Risks of Anorectal Manometry
Pain or complications during anorectal manometry are unlikely, but include:
- Perforation or bleeding of the rectum
- Allergic reaction to latex
- Equipment failure
In most cases, patients may drive immediately after the procedure and return to all normal activities.
Pediatric Anorectal Manometry
Anorectal manometry is also safe and appropriate for pediatric patients. Like in adults, it can help diagnose the cause of constipation, fecal incontinence, and other bowel problems and to assess rectal muscles and nerves before or after surgery. In children, it can also diagnose the absence of nerve cells in the bowel that characterizes Hirschsprung disease.

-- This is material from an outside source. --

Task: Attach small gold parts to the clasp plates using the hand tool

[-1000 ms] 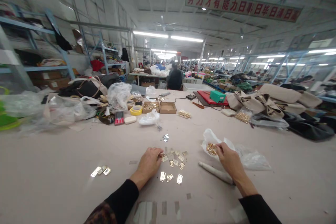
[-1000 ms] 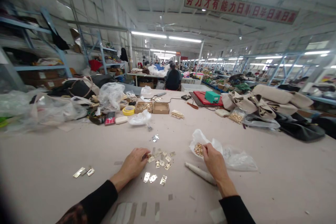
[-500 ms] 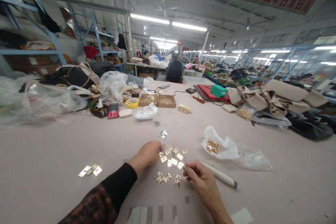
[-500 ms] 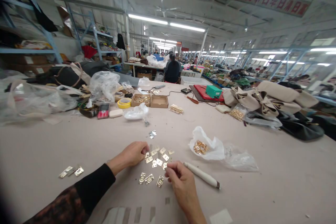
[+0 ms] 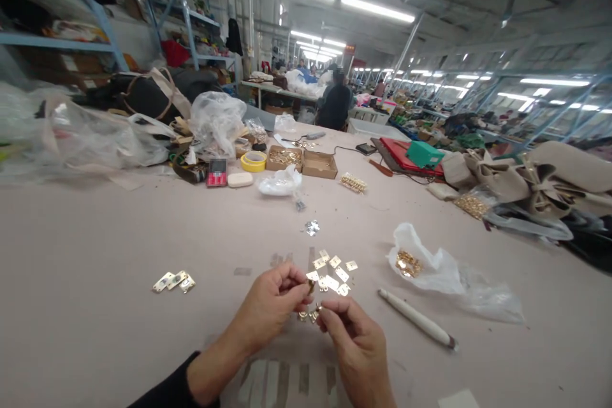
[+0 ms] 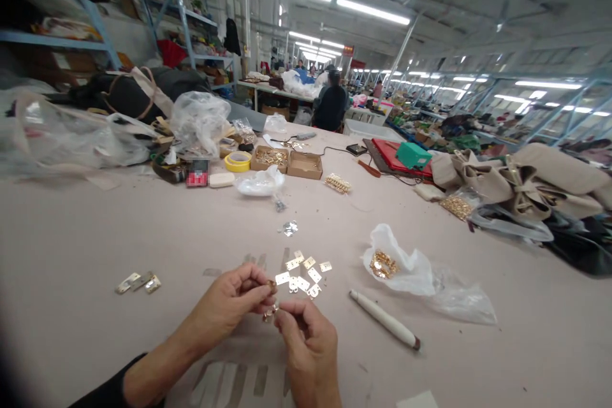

Children may need to be sedated for the procedure.
The Importance of Precise Diagnosis and Treatment
The symptoms of pelvic floor dysfunction, constipation, and fecal incontinence can severely disrupt your patients’ lives. Patients are often embarrassed by the discomfort and incontinence. Many suffer emotional and social distress and an overall decrease in quality of life. Many patients find it difficult to talk about their symptoms.
Anorectal manometry gives clinicians a more precise method of diagnosing these disorders, giving patients hope for relief.